1. The plaintiff's claim is dismissed.

2. The costs of lawsuit shall be borne by the Plaintiff.

Reasons

1. Basic facts

A. From February 1, 2012 to August 30, 2015, the Plaintiff served as a director in charge of funding (CFO) of the Defendant.

B. Around April 2015, 2015, ELF Co., Ltd. (hereinafter “ELF”) purchased all the Defendant’s shares (39.78% of shares) and shares of other large shareholders, which were owned by the Defendant’s representative director and largest shareholders, and acquired the Defendant’s management right.

C. The part related to the instant case in the Defendant’s articles of incorporation and the rules on the payment of retirement allowances for directors (hereinafter “instant provisions”) are as follows.

Article 38 (Remuneration and Retirement Allowance for Directors) (1) The remuneration of directors shall be determined by a resolution of the general meeting of shareholders.

(2) The payment of retirement allowances for directors shall be made by the rules for the payment of retirement allowances for directors.

Article 5 of the instant provision [Calculation of Retirement Allowances] (3) Where an executive is resigned or dismissed due to hostile merger, acquisition, etc. during his/her term of office, an amount equivalent to at least ten times the retirement allowance shall be additionally paid in addition to the retirement allowance, on condition that at least ten multiples of the retirement allowance shall be determined by a resolution

Article 6 (Date of Payment) of the Rules of this case shall be paid within one month from the date of completion of the continuous retirement period.

On June 9, 2015, the Plaintiff presented to the Defendant a resignation to retire as of August 30, 2015, and received retirement allowance of KRW 59,031,781 from the Defendant on September 11, 2015.

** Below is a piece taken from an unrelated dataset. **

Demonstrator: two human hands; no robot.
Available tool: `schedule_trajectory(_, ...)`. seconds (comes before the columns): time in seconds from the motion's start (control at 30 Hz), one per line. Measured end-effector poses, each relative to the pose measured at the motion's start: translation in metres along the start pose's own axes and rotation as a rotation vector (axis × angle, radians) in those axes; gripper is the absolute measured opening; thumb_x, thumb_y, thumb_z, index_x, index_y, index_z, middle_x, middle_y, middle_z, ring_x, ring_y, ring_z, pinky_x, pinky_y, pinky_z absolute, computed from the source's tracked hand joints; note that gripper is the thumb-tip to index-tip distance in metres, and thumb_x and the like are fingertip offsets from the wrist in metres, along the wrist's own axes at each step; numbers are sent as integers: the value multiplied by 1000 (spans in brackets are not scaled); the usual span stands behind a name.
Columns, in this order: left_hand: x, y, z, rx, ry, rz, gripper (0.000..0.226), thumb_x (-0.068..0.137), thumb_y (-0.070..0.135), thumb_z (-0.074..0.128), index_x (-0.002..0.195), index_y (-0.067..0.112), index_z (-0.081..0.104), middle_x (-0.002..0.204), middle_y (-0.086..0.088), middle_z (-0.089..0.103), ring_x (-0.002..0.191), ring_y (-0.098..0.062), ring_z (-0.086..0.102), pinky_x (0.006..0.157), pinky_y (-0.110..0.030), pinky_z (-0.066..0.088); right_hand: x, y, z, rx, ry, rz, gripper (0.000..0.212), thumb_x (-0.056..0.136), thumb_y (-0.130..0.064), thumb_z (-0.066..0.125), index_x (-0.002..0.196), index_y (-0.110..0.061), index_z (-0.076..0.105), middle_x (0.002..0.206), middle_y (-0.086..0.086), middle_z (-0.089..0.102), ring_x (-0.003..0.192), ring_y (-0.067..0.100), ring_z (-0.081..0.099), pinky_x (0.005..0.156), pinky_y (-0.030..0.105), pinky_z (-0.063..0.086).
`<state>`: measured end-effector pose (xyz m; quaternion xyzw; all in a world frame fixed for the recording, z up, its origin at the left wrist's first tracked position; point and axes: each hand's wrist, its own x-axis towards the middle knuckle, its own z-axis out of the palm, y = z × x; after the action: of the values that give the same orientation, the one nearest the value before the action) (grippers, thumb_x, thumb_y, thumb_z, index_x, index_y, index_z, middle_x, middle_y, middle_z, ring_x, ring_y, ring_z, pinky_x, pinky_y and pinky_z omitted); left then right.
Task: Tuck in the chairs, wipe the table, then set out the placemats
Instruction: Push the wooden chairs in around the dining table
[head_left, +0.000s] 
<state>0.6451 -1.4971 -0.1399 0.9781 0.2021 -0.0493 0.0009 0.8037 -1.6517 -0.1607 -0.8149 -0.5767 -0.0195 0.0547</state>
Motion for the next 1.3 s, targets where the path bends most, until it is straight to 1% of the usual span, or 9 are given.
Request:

[Ground of recognition] Facts without dispute, Gap 1, 2, 3, Eul 1, 3, the purport of the whole pleadings

2. The assertion and judgment

A. Article 5(3) of the Plaintiff’s assertion that “where an executive is resigned or dismissed due to a hostile merger or acquisition, etc.” should be construed as including not only hostile merger or acquisition but also other circumstances where an executive is difficult to continue to work due to transfer of management rights, etc.

However, the defendant has been in charge of the plaintiff after the change of management rights.